## [YOUR GOAL]
Below are several entries. Transcribe exactly those lines that fall from the one with "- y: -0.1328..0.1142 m" through the one with "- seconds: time", end lines included.

.....

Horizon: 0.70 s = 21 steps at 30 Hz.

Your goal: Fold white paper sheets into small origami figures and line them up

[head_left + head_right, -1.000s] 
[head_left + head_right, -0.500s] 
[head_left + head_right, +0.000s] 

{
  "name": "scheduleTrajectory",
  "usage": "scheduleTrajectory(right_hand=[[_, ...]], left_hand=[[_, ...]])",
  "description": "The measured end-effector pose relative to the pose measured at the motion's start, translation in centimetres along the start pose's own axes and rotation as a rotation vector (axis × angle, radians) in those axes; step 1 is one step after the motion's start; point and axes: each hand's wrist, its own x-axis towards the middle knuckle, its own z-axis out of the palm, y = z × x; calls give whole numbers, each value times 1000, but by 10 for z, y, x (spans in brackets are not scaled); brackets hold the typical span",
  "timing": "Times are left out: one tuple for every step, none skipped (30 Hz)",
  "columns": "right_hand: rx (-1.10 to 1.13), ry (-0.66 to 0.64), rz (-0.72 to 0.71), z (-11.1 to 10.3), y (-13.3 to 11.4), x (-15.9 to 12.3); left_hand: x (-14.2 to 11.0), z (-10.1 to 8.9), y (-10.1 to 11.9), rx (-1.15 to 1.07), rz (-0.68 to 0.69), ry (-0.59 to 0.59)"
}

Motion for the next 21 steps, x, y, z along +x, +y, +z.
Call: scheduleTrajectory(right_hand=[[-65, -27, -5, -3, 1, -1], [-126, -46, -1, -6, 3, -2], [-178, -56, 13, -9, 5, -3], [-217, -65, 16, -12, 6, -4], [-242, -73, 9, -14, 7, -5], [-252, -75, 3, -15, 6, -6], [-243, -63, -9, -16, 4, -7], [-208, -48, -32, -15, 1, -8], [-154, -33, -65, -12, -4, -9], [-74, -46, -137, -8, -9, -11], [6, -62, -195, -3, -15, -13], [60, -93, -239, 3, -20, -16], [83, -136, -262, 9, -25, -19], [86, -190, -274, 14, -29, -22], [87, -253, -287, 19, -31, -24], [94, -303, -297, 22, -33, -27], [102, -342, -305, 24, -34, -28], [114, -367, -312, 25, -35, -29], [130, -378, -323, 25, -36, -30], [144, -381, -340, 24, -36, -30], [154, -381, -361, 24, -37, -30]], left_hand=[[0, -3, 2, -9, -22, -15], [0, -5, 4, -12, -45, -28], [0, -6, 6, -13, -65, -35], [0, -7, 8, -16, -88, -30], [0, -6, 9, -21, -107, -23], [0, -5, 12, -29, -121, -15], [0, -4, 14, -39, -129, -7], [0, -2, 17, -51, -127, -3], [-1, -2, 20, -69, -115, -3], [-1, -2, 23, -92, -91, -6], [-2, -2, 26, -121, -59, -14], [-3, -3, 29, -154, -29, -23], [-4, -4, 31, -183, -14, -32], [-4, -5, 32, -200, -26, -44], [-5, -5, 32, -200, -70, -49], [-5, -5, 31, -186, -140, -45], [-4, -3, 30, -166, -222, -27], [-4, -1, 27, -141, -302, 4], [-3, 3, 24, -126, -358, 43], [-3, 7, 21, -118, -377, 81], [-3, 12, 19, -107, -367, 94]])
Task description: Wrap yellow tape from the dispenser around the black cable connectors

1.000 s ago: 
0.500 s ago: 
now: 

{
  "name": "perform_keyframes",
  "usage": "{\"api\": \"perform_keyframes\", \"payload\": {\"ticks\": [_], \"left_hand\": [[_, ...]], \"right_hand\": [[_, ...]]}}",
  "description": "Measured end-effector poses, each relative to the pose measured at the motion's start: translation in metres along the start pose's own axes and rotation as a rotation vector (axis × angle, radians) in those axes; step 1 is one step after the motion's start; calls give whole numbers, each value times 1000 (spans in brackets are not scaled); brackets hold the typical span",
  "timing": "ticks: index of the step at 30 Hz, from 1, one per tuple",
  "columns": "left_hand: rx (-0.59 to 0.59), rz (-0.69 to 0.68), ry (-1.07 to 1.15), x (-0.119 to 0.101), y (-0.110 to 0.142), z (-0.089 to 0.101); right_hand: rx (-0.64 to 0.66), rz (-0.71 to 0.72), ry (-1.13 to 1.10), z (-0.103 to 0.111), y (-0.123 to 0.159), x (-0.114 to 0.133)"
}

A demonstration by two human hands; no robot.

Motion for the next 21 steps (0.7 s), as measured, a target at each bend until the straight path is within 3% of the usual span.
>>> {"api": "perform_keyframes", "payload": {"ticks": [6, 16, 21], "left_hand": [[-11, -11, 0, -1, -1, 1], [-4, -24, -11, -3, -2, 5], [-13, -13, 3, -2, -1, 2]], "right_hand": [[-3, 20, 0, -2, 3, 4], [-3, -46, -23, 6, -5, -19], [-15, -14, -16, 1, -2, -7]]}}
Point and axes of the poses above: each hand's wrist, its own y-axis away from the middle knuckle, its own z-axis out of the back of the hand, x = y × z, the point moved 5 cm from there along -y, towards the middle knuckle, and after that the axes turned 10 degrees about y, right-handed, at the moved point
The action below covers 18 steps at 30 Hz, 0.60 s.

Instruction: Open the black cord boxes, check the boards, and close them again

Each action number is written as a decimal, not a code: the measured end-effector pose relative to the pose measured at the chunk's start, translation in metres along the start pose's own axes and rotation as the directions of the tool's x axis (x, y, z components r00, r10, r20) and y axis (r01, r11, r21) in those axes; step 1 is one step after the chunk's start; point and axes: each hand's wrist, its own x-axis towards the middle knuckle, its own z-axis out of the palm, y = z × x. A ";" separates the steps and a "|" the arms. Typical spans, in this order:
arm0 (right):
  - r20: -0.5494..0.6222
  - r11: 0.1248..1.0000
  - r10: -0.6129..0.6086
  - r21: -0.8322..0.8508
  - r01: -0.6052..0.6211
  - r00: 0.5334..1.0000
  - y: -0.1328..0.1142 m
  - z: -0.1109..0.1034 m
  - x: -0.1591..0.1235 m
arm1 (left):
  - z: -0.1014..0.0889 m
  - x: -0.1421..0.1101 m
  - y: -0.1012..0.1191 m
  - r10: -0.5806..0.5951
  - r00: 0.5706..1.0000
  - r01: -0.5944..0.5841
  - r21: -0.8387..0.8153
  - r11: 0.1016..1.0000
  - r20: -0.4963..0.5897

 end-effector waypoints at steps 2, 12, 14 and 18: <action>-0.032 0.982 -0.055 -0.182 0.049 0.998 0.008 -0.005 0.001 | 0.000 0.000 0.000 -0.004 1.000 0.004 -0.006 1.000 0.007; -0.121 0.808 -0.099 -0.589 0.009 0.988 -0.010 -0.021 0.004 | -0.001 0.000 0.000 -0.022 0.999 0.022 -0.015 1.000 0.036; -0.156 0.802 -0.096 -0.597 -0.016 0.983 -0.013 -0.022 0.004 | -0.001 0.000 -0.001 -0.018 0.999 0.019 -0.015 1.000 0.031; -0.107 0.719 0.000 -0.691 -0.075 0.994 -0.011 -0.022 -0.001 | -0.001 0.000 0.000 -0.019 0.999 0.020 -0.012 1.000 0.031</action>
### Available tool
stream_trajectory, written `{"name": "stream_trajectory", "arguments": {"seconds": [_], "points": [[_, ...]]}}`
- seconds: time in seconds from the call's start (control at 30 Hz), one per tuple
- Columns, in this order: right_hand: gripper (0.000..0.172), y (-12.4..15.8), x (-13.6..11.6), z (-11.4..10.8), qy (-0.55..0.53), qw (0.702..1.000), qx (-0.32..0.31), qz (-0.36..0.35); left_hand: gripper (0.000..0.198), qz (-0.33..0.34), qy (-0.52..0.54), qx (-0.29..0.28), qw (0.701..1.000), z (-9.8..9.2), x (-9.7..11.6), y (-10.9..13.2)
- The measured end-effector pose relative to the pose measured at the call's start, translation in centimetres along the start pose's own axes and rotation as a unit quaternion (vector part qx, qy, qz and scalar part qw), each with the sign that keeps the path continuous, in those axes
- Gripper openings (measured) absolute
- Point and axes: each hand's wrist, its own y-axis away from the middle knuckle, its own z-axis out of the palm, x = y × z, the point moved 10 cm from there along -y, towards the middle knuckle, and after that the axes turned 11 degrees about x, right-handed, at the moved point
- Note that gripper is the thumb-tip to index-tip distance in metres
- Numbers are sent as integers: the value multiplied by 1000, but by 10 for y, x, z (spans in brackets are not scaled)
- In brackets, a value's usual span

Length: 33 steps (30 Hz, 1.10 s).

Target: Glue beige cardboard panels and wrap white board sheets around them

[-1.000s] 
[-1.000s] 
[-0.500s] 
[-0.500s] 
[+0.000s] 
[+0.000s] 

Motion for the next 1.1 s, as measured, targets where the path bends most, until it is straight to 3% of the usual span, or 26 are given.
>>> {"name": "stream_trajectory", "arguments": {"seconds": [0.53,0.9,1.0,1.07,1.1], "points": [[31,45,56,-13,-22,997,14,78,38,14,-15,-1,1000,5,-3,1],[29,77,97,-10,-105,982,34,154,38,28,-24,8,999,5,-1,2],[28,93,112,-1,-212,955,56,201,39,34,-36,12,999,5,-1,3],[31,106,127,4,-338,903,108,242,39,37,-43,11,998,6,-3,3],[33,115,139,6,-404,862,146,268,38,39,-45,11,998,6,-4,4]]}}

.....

## [WRITTEN SOLUTION]
  - y: -0.1328..0.1142 m
  - z: -0.1109..0.1034 m
  - x: -0.1591..0.1235 m
arm1 (left):
  - z: -0.1014..0.0889 m
  - x: -0.1421..0.1101 m
  - y: -0.1012..0.1191 m
  - r10: -0.5806..0.5951
  - r00: 0.5706..1.0000
  - r01: -0.5944..0.5841
  - r21: -0.8387..0.8153
  - r11: 0.1016..1.0000
  - r20: -0.4963..0.5897

 end-effector waypoints at steps 2, 12, 14 and 18: <action>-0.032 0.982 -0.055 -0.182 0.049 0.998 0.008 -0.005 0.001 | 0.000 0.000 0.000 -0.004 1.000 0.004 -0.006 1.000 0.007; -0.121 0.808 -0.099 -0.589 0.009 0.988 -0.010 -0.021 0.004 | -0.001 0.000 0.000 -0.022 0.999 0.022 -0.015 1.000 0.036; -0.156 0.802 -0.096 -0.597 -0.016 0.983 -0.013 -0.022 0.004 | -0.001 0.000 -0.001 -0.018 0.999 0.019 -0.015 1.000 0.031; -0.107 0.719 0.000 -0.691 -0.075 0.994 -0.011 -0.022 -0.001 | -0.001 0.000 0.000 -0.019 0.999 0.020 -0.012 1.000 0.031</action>
### Available tool
stream_trajectory, written `{"name": "stream_trajectory", "arguments": {"seconds": [_], "points": [[_, ...]]}}`
- seconds: time in seconds from the call's start (control at 30 Hz), one per tuple

The answer, as written, is complete.